*Task prompt*: Write out the data that follows exactly, keeping every picture out.

*Source data*:
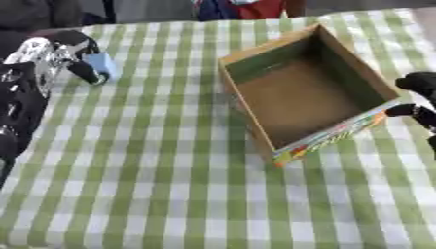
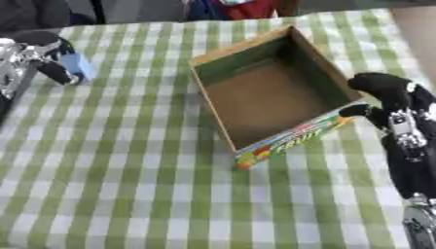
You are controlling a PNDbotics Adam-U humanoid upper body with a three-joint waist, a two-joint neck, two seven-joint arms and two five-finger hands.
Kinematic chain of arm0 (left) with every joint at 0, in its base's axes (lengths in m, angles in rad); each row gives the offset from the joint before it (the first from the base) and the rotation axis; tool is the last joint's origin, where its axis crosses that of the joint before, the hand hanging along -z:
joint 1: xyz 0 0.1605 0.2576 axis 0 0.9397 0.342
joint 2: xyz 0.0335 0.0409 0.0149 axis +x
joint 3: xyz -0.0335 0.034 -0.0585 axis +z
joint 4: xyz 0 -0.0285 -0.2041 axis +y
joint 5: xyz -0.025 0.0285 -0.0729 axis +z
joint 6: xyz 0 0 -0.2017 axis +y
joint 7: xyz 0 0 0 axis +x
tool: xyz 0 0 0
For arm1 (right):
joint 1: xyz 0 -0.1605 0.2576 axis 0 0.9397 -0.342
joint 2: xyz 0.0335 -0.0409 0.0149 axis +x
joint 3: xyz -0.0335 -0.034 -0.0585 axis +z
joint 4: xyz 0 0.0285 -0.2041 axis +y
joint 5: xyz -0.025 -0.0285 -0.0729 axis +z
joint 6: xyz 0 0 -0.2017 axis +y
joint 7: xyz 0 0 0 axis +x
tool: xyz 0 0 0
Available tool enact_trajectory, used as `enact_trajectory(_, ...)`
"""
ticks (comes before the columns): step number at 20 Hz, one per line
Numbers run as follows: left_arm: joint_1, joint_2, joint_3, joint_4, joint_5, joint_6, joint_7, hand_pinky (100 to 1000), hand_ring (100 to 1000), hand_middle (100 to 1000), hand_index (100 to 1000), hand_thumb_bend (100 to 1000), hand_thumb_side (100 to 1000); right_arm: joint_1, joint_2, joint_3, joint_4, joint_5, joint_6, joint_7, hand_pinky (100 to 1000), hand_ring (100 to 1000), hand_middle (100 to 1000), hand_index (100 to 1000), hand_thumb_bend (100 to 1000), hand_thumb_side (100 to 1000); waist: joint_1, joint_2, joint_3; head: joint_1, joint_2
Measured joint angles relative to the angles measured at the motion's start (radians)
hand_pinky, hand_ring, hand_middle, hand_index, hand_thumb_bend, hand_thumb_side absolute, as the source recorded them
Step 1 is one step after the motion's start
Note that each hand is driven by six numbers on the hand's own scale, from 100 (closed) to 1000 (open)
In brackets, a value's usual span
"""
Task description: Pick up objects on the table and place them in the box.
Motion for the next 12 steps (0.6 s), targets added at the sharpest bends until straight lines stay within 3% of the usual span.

*Exercise response*:
You are controlling a PNDbotics Adam-U humanoid upper body with a three-joint waist, a two-joint neck, two seven-joint arms and two five-finger hands.
Kinematic chain of arm0 (left) with every joint at 0, in its base's axes (lengths in m, angles in rad); each row gives the offset from the joint before it (the first from the base) and the rotation axis; tool is the last joint's origin, where its axis crosses that of the joint before, the hand hanging along -z:
joint 1: xyz 0 0.1605 0.2576 axis 0 0.9397 0.342
joint 2: xyz 0.0335 0.0409 0.0149 axis +x
joint 3: xyz -0.0335 0.034 -0.0585 axis +z
joint 4: xyz 0 -0.0285 -0.2041 axis +y
joint 5: xyz -0.025 0.0285 -0.0729 axis +z
joint 6: xyz 0 0 -0.2017 axis +y
joint 7: xyz 0 0 0 axis +x
tool: xyz 0 0 0
For arm1 (right):
joint 1: xyz 0 -0.1605 0.2576 axis 0 0.9397 -0.342
joint 2: xyz 0.0335 -0.0409 0.0149 axis +x
joint 3: xyz -0.0335 -0.034 -0.0585 axis +z
joint 4: xyz 0 0.0285 -0.2041 axis +y
joint 5: xyz -0.025 -0.0285 -0.0729 axis +z
joint 6: xyz 0 0 -0.2017 axis +y
joint 7: xyz 0 0 0 axis +x
tool: xyz 0 0 0
Available tool enact_trajectory, used as `enact_trajectory(_, ...)`
"""
ticks (comes before the columns): step number at 20 Hz, one per line
Numbers run as follows: left_arm: joint_1, joint_2, joint_3, joint_4, joint_5, joint_6, joint_7, hand_pinky (100 to 1000), hand_ring (100 to 1000), hand_middle (100 to 1000), hand_index (100 to 1000), hand_thumb_bend (100 to 1000), hand_thumb_side (100 to 1000); right_arm: joint_1, joint_2, joint_3, joint_4, joint_5, joint_6, joint_7, hand_pinky (100 to 1000), hand_ring (100 to 1000), hand_middle (100 to 1000), hand_index (100 to 1000), hand_thumb_bend (100 to 1000), hand_thumb_side (100 to 1000); waist: joint_1, joint_2, joint_3; head: joint_1, joint_2
Measured joint angles relative to the angles measured at the motion's start (radians)
hand_pinky, hand_ring, hand_middle, hand_index, hand_thumb_bend, hand_thumb_side absolute, as the source recorded them
Step 1 is one step after the motion's start
Note that each hand is driven by six numbers on the hand's own scale, from 100 (closed) to 1000 (open)
In brackets, a value's usual span
"""
Task description: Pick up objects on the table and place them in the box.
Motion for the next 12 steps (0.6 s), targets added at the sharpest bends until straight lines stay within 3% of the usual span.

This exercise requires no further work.